Exercise details:
Output the records in full, exactly as given.

Input for this task:

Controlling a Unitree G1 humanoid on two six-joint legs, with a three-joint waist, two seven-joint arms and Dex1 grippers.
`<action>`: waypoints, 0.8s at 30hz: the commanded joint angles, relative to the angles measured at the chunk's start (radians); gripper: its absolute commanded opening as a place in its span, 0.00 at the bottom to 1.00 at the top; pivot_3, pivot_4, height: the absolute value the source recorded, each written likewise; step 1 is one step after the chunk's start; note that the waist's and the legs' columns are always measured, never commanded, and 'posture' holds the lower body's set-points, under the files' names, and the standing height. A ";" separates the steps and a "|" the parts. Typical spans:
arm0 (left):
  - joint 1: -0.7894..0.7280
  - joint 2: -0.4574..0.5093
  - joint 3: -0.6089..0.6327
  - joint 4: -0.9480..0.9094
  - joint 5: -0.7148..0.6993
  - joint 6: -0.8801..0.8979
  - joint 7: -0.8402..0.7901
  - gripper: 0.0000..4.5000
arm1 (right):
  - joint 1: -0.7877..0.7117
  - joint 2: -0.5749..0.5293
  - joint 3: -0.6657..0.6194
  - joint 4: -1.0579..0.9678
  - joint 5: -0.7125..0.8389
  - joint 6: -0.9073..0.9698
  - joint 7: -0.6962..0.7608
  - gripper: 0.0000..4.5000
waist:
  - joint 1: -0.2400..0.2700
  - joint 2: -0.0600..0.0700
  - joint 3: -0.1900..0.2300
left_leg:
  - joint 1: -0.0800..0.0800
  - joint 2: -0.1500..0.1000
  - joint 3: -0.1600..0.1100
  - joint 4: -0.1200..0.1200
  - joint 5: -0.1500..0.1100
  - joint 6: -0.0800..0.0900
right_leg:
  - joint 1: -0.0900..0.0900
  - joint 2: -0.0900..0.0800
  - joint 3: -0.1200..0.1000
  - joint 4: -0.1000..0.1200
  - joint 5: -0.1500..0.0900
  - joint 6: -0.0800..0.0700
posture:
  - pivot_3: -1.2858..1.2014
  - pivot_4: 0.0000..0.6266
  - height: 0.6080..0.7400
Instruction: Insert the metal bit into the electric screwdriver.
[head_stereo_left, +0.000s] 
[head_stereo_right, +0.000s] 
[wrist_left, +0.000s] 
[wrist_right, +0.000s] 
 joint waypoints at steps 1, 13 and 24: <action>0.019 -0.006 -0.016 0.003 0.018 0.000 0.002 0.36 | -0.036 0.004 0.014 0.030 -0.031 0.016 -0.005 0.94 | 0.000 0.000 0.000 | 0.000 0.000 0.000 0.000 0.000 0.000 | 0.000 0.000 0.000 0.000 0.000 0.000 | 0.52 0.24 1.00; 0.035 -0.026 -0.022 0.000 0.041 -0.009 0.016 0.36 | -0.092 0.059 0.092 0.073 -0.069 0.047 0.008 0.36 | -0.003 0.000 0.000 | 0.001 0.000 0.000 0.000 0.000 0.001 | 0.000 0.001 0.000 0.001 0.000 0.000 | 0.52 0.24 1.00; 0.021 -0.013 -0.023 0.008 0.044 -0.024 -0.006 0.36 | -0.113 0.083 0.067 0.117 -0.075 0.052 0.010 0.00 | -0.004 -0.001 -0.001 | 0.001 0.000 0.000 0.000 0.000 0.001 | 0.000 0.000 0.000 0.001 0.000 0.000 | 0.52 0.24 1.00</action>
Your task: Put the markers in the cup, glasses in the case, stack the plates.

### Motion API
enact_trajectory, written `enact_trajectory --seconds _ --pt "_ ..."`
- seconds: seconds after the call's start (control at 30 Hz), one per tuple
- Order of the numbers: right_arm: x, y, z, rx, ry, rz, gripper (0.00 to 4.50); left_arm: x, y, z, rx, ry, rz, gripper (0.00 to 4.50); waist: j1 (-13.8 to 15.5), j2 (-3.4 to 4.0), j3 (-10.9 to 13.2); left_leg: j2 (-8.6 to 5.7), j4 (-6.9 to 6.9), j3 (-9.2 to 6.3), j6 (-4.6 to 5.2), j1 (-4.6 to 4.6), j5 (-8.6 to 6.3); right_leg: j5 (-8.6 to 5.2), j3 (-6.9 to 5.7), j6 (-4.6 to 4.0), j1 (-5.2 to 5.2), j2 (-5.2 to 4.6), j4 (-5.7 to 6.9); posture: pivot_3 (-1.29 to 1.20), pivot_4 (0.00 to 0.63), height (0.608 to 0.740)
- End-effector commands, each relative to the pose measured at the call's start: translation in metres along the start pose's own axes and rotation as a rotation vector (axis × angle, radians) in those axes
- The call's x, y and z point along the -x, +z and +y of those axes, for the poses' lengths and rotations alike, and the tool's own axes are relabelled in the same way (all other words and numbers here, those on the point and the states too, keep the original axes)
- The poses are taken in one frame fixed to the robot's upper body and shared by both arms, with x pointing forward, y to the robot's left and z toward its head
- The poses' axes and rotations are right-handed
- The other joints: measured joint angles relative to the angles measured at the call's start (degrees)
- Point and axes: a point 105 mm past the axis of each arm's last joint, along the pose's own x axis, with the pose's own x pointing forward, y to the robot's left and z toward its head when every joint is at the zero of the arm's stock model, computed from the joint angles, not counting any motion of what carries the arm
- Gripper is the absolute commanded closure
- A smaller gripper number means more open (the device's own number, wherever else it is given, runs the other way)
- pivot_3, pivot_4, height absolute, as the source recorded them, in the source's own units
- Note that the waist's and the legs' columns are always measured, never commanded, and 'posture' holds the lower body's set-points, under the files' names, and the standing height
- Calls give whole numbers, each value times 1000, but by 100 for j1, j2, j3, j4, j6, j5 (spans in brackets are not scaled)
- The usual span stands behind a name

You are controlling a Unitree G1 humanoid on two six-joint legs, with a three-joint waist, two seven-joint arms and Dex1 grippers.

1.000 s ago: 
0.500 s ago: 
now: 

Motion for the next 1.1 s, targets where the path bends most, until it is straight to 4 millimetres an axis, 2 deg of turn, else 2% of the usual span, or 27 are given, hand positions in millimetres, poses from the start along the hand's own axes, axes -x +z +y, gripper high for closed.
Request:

Answer to the exercise:
Controlling a Unitree G1 humanoid on two six-joint legs, with a three-joint waist, two seven-joint arms and Dex1 grippers.
`<action>`: waypoints, 0.8s at 30hz: the commanded joint angles, relative to the angles measured at the chunk's start (radians); gripper: its absolute commanded opening as a place in its span, 0.00 at the bottom to 1.00 at the top; pivot_3, pivot_4, height: the absolute value the source recorded, each written likewise; step 1 is one step after the chunk's start; note that the waist's and the legs' columns are always measured, never commanded, and 'posture' holds the lower body's set-points, under the files' names, and the standing height. A ";" separates the steps and a "|" the parts. Typical spans:
arm0 (left):
  - joint 1: -0.7894..0.7280
  - joint 2: -0.4574..0.5093
  - joint 3: -0.6089..0.6327
  - joint 4: -0.9480..0.9094
  - joint 5: -0.7148..0.6993
  - joint 6: -0.8801..0.8979
  - joint 7: -0.8402..0.7901
  - gripper: 0.0000..4.5000
arm1 (right):
  - joint 1: -0.7877..0.7117
  - joint 2: -0.5749..0.5293
  - joint 3: -0.6657..0.6194
  - joint 4: -1.0579..0.9678
  - joint 5: -0.7125..0.8389
  - joint 6: -0.9073..0.9698
  - joint 7: -0.6962..0.7608
  - gripper: 0.0000..4.5000
waist:
  - joint 1: -0.2400..0.2700
  - joint 2: -0.0600..0.0700
  - joint 3: -0.1900..0.2300
left_leg:
  - joint 1: -0.0800..0.0800
  - joint 2: -0.1500..0.1000
  - joint 3: -0.1600..0.1100
  - joint 4: -0.1200..0.1200
  - joint 5: -0.1500..0.1100
  - joint 6: -0.0800..0.0900
right_leg:
  - joint 1: -0.0900..0.0900
  - joint 2: -0.0900..0.0800
  - joint 3: -0.1200..0.1000
  - joint 4: -0.1000..0.1200
  - joint 5: -0.1500..0.0900
  - joint 6: -0.0800..0.0700
posture:
  - pivot_3: -1.2858..1.2014
  - pivot_4: 0.0000..0.6266
  - height: 0.6080..0.7400
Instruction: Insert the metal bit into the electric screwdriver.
[head_stereo_left, +0.000s] 
[head_stereo_right, +0.000s] 
[wrist_left, +0.000s] 
[wrist_right, +0.000s] 
 joint waypoints at steps 1, 13 and 24: <action>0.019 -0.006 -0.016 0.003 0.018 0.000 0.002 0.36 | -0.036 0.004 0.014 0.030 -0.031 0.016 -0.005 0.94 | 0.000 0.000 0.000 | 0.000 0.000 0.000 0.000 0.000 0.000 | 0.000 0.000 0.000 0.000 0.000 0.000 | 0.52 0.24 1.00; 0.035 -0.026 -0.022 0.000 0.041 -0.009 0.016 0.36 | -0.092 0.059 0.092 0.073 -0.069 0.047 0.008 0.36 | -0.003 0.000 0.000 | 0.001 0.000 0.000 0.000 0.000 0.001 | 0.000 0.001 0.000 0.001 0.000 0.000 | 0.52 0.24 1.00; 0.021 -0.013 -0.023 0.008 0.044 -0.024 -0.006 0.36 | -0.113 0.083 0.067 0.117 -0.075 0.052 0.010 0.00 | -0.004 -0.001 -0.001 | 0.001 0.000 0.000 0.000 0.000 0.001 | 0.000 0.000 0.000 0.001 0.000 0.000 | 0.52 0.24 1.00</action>
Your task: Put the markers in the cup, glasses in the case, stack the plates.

### Motion API
enact_trajectory, written `enact_trajectory --seconds _ --pt "_ ..."`
- seconds: seconds after the call's start (control at 30 Hz), one per tuple
- Order of the numbers: right_arm: x, y, z, rx, ry, rz, gripper (0.00 to 4.50); left_arm: x, y, z, rx, ry, rz, gripper (0.00 to 4.50); waist: j1 (-13.8 to 15.5), j2 (-3.4 to 4.0), j3 (-10.9 to 13.2); left_leg: j2 (-8.6 to 5.7), j4 (-6.9 to 6.9), j3 (-9.2 to 6.3), j6 (-4.6 to 5.2), j1 (-4.6 to 4.6), j5 (-8.6 to 6.3); right_leg: j5 (-8.6 to 5.2), j3 (-6.9 to 5.7), j6 (-4.6 to 4.0), j1 (-5.2 to 5.2), j2 (-5.2 to 4.6), j4 (-5.7 to 6.9); posture: pivot_3 (-1.29 to 1.20), pivot_4 (0.00 to 0.63), height (0.608 to 0.740)
- End-effector commands, each relative to the pose measured at the call's start: translation in metres along the start pose's own axes and rotation as a rotation vector (axis × angle, radians) in those axes
- The call's x, y and z point along the -x, +z and +y of those axes, for the poses' lengths and rotations alike, and the tool's own axes are relabelled in the same way (all other words and numbers here, those on the point and the states too, keep the original axes)
- The poses are taken in one frame fixed to the robot's upper body and shared by both arms, with x pointing forward, y to the robot's left and z toward its head
- The poses' axes and rotations are right-handed
- The other joints: measured joint angles relative to the angles measured at the call's start (degrees)
- Point and axes: a point 105 mm past the axis of each arm's last joint, along the pose's own x axis, with the pose's own x pointing forward, y to the robot's left and z toward its head when every joint is at the zero of the arm's stock model, computed from the joint angles, not counting any motion of what carries the arm
- Gripper is the absolute commanded closure
- A smaller gripper number means more open (the device's own number, wherever else it is given, runs the other way)
- pivot_3, pivot_4, height absolute, as the source recorded them, in the source's own units
- Note that the waist's and the legs' columns are always measured, never commanded, and 'posture' holds the lower body's set-points, under the files' names, and the standing height
- Calls give whole numbers, each value times 1000, but by 100 for j1, j2, j3, j4, j6, j5 (spans in brackets are not scaled)
- The usual span stands behind a name

You are controlling a Unitree G1 humanoid on two six-joint legs, with a three-joint waist, two seven-joint arms and Dex1 grippers.

1.000 s ago: 
0.500 s ago: 
now: 

Motion for the next 1.1 s, targets where the path bends most, until it is straight to 4 millimetres an axis, 2 deg of turn, else 2% of the usual span, or 27 are given, hand positions in millimetres, poses from the start along the hand's own axes, axes -x +z +y, gripper high for closed.
Request:

The exercise is done.